El imputado negó categóricamente los hechos y dijo que ni se llevó dinero, ni material del establecimiento. Alguna de las facturas que le imputan fueron realizadas en días en que ni tan siquiera trabajó. Declaró que no se ocupaba del control de las devoluciones y que desconocía cómo y quién pudo llevarse el material que figuraba como incidencias.
Dijo desconocer las razones de la denuncia, si bien sospecha que detrás de todo pueden estar unas elecciones sindicales durante las cuales los responsables de la empresa le llamaron la atención por no enterarse de que uno de los candidatos se presentaba por la CIG. Reseñó que en una ocasión tuvo que despedir a uno de los empleados porque había hablado con el candidato nacionalista que, al final, acabó renunciando a presentarse, si bien fue despedido, según el ex director.

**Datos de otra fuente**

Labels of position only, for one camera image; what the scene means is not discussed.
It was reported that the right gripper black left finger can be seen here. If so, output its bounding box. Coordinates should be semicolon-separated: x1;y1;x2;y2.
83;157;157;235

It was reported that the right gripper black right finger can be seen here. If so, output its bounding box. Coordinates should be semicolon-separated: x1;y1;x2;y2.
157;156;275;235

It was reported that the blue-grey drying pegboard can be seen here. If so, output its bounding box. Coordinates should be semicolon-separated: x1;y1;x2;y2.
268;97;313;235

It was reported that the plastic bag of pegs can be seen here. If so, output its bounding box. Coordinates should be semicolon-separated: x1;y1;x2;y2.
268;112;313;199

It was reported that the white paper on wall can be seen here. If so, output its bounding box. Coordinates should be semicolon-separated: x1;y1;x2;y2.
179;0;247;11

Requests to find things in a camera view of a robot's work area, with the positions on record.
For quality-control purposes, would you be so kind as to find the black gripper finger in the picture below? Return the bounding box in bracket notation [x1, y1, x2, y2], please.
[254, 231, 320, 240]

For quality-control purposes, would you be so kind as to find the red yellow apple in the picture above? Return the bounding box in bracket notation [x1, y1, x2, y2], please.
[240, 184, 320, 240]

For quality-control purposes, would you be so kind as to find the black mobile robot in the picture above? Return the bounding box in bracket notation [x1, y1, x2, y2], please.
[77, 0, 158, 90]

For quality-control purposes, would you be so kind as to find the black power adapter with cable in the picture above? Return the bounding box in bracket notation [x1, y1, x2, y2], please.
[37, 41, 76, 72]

En el juicio declararon empleados. Una de las cajeras responsabilizó de lo ocurrido al director y recordó como ella había hecho un control, firmando por detrás muchos tiques. Dijo que le llamó la atención, entre otras cosas, que una silla apareciese varias veces devuelta e inclu todos los artículos correspondientes a una compra. Incluso aparecieron devueltos productos adquiridos por una clienta que le dijo a la cajera que no quería el correspondiente recibo de compra.